The second call was from Lisa, the woman I had been dating. We’d been seeing each other for about seven months, and for about the last three weeks she’d been acting weird. There were nights when she seemed pretty normal, happy to be with me, and, frankly, interested in the things that people who date are interested in, namely sex. Then there’d be times when she was distant and seemed to take everything I said as an offense. Though I would never say it out loud in front of her or, for that matter, anyone else carrying two X chromosomes, I might think it was PMS. Actually, if it wasn’t PMS, it could be “the time right before” or “right after” or any of a number of those coded expressions women use to explain why they’re being weird. The way I had it figured, women could excuse their mood and behavior about twenty-seven out of every thirty days in the month if they tried hard enough.

This seemed more than that. I’ve stayed unmarried but have had enough relationships of varying lengths to recognize the signs. It hasn’t been a particularly pretty love history for me-my relationships usually follow the same arc. First, the woman gets charmed with the fact that she’s met an adult male who is physically fit and able to speak using words with more than one syllable. During this phase, sex occurs freely and often and googly eyes are made during tender moments in which the woman usually voices her joy of just spending time with me.

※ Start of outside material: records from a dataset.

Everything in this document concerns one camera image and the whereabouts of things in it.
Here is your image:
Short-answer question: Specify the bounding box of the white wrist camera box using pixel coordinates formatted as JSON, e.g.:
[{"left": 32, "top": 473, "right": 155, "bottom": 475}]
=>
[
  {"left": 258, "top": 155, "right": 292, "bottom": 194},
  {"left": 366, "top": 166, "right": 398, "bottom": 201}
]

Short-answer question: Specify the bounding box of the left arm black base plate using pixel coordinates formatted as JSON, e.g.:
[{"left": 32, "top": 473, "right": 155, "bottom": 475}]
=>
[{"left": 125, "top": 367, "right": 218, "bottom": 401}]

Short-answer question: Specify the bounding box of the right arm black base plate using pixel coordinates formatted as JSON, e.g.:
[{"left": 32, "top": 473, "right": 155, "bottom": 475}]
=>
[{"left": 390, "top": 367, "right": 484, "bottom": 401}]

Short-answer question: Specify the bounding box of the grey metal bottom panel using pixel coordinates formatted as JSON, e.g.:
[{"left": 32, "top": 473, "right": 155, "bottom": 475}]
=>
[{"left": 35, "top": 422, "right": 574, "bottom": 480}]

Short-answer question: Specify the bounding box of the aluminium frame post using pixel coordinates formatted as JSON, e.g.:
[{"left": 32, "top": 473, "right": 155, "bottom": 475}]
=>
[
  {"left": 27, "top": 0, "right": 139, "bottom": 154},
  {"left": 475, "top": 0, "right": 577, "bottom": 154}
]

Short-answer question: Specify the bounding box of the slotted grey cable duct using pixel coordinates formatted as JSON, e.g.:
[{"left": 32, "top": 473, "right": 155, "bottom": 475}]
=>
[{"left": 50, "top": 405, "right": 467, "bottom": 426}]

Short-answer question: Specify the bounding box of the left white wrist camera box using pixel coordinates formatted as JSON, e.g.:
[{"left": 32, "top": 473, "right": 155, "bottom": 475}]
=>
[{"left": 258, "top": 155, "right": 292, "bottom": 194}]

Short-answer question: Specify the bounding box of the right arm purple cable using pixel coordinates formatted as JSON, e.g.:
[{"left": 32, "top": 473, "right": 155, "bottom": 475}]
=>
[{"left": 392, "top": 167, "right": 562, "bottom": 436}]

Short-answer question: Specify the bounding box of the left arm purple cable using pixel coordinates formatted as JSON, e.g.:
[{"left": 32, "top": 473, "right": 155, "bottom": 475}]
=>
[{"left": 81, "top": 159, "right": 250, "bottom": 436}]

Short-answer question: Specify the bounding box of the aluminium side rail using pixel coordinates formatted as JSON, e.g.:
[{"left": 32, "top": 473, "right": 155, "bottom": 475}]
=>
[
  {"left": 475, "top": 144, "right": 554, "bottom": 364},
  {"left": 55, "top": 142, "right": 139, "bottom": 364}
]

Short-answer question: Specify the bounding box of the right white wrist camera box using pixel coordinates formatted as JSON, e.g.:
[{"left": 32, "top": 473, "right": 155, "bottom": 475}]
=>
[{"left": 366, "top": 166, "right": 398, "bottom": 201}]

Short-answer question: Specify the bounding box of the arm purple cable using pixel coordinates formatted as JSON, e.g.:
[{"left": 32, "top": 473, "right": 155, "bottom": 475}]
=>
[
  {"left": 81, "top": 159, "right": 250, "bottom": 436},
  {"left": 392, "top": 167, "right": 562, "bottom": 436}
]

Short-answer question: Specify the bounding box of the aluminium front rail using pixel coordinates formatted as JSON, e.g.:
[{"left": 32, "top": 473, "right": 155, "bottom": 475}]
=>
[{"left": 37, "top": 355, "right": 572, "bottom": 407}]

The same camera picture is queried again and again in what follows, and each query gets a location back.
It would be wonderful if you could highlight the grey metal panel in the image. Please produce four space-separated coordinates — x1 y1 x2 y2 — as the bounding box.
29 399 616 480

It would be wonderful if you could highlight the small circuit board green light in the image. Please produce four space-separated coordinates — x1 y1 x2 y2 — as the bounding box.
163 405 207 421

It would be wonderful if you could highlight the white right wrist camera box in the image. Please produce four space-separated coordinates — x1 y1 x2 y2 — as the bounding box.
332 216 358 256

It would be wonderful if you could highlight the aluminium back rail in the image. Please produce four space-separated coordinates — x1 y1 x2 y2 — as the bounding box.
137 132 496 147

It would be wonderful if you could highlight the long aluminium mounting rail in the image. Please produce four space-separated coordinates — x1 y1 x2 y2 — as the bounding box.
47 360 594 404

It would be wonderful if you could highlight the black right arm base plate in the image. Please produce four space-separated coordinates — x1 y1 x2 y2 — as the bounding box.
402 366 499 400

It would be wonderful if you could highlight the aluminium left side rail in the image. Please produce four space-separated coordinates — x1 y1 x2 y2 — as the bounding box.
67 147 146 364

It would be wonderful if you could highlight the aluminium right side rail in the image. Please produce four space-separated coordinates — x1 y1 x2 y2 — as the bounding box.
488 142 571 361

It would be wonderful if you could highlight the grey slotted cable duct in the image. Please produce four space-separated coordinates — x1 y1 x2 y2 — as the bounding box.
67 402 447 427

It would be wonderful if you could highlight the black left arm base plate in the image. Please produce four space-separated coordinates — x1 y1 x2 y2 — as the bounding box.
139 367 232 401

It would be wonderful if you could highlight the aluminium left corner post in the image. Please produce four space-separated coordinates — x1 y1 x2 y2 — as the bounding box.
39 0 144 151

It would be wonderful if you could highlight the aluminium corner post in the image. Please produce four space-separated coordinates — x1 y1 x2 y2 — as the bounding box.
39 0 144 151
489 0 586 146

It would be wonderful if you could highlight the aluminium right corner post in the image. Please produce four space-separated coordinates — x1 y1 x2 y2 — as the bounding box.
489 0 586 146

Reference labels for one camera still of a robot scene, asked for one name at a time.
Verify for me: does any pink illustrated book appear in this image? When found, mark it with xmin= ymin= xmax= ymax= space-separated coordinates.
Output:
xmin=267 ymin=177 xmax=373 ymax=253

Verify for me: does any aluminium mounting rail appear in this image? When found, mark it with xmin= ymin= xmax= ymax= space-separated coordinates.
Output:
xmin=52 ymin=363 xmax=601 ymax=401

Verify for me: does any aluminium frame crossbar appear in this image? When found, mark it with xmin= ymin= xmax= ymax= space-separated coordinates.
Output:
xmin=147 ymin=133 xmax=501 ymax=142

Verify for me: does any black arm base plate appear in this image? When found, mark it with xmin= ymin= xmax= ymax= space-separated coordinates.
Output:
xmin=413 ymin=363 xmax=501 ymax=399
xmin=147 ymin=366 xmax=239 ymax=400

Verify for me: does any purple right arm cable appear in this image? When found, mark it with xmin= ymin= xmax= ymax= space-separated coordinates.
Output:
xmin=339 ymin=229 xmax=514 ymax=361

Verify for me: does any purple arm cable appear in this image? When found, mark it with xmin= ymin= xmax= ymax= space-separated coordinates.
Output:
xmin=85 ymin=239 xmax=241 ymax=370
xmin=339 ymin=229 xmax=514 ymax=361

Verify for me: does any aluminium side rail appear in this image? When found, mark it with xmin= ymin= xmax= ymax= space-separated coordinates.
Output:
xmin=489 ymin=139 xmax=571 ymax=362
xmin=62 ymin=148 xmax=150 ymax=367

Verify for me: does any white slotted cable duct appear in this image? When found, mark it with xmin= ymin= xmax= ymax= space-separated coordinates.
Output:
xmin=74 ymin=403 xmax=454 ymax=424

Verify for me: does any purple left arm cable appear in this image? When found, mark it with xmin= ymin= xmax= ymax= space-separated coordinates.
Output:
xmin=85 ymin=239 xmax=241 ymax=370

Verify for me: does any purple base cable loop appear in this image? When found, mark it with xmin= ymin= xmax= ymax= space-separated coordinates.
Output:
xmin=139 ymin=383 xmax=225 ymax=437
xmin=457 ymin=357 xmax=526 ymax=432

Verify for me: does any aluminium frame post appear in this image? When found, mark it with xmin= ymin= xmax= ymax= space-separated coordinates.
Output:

That phase, which can last from several hours to almost a month, but seldom more than that, is replaced with the second phase. In the second phase, the object of my affection begins to exhibit tendencies that make me believe that she may not be quite as enamored as I thought she might be. This stage manifests itself in symptomatology such as a tendency to find fault in my hobbies, especially my devotion to boxing, a dislike for my choice of restaurants, and then, most telling, the postponement of any coital activity.

My reaction, which has been tested over more trials than I care to admit, is to deny that such symptomatology exists. Then I try to convince myself that the said object of my affection is just going through a phase.

The third and usually final phase is when my partner returns to the psychotic diagnosis that she somehow had been able to mask during our brief love affair. The psychosis can manifest itself in schizophrenic thinking, rage disorders, or complex paranoia. During this time all sexual activity ceases and the relationship ultimately implodes, followed by the request of the now psychotic partner that the two of us remain friends.

Lisa had begun to enter the second phase or was indeed battling an extended period of pre-, active-, or post-menstrual difficulty. On one of our evenings out having drinks after attending the movies, I made the mistake of asking her if she was “puffy,” my special code for menstrual-cycle-induced dysphoria. That may have been my first mistake, but it certainly wasn’t going to be my last.

“Duffy,” Lisa had addressed me with the tone you might reserve for someone who farted at a tea party, “I’m not sure you’re ready for intimacy at all.”

“I thought I was pretty ready last Saturday night, if I do say so myself,” I said with an exaggerated wink and a loving punch to her upper arm.

“Uh… that’s exactly what I’m talking about,” Lisa rolled her eyes, hunched her shoulders, and sipped her Chardonnay while turning away from me.

It was one of those unanswerable digs that a woman throws out when she wants to righteously make a statement. The fact that the statement makes no sense is beside the point. The point is, I’m an asshole, unfit for the righteous pursuit of intimacy, who has the nerve to want to have fun and enjoy sex once in a while.